The handset experiment was a relatively short one for the internet giant. Google owned and operated Motorola for just around 22 months. Although there were high hopes for moving into making mobile handsets, the numbers didn’t quite add up in the end. Some speculate that a bit of “Apple envy” is what drove the company into the mobile making industry, and while Google has not admitted to such, it looks like the move was a little ambitious. Since the outset, it was quite clear that competing on a global scale with other mobile manufacturers was going to be a tough ask for the internet giant looking to branch out.
Although Google has decided to sell its Motorola business to China’s Lenovo, the purchase of Motorola hasn’t been a huge bust. With the $12.2 billion dollar purchase, Google did get a healthy $3 billion in cash. In addition to the cash, the internet giant was able to quickly spin off part of the Motorola business (set-top box) for approximately $2.35 billion. Through it all, and in this latest sell to Lenovo, Google has chosen to retain a significant portion of Motorola’s patent portfolio, thus keeping itself in the game to a degree. While there were some good things about the deal, the internet giant still ended up eating significant losses heading into the home-stretch of last year.
Google has taken a step back when it comes to the handset business, and it looks as though the company has decided to lick its wounds and devote its energy to areas in which it already finds itself in strong positions to make global progress. With huge recent acquisitions like Nest, along with other purchases such as DeepMind, Google certainly has a number of areas in which it can devote newly freed resources.
Lenovo, the Chinese tech company which gained public recognition starting in the mid 2000’s, is in a much better position to take advantage of a brand like Motorola. Lenovo is also smiling at the chance to shortcut its way into a big position in the US market. The Chinese PC-maker, which went from a relatively obscure manufacturer to now being the world’s largest maker of PC’s is hoping to repeat its success with its newly purchased brand.
Lenovo’s CEO Yang Yuanqing has voiced the ambitious goals of the company, highlighting that the Chinese powerhouse expects to sell 100 million handsets in the year following the closure of the Motorola deal. Some analysts are pessimistic about Lenovo’s lofty goals, citing that the golden days of Motorola are long gone. The critics point to the long-gone days of the motorola Razr, and argue that the smartphone world has left Motorola behind. Lenovo however continues to show a high level of confidence in its ability to achieve its lofty goals.

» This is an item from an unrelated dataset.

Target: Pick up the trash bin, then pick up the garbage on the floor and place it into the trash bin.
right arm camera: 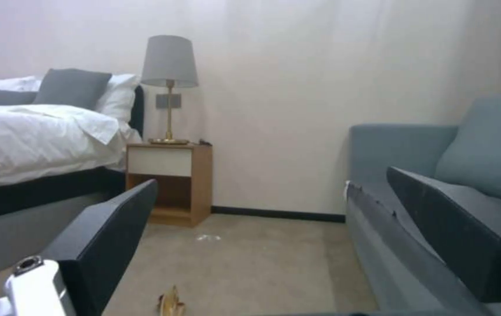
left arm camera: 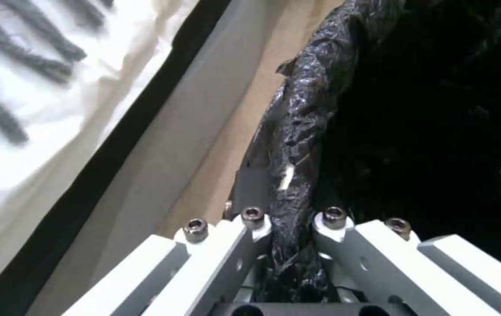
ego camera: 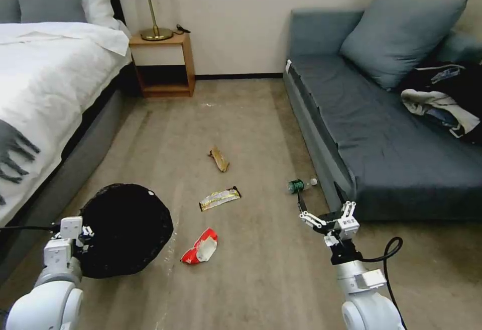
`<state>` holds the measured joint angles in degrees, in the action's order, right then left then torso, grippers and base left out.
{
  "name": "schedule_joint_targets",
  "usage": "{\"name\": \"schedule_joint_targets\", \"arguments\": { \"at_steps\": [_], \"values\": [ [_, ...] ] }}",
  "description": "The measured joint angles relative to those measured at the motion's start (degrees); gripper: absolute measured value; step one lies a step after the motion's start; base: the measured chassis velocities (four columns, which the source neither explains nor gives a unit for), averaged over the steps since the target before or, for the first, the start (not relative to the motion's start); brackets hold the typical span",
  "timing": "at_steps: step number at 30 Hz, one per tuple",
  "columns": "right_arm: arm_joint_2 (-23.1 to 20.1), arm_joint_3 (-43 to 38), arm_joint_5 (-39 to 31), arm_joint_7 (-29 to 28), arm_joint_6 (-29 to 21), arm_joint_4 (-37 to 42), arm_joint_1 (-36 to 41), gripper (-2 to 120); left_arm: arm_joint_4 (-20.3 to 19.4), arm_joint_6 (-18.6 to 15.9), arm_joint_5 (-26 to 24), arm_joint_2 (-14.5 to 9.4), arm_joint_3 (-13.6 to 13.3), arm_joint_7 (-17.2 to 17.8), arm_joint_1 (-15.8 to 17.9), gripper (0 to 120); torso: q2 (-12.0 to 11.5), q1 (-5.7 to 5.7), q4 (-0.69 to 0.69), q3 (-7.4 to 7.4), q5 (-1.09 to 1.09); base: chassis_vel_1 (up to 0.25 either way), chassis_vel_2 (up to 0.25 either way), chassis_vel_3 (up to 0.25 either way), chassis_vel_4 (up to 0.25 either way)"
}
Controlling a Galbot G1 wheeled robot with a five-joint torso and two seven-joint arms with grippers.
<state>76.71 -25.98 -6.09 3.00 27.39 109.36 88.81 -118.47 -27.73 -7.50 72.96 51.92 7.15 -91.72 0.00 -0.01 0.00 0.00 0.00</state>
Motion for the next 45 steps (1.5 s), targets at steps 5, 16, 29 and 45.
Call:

Yan, and Lenovo do not foresee US regulations as representing a hindrance to its futures success, while some believe that the new purchase may catch the eyes of the Committee on Foreign Investment in the US (CFIUS). The sheer mass of units Lenovo expects to sell, along with the fact that it is a Chinese company which aims to be involved in US telecommunications, may be enough to get a second look by the CFIUS. Although there appear to be mixed feelings on the subject, CFIUS is not viewed by many as posing a deal-killing threat to the Google-Lenovo-Motorola deal.
As it stands, Google has decided it’s time to sell off Motorola, and Lenovo has found itself smiling at the other end of the nearly $3 billion transaction.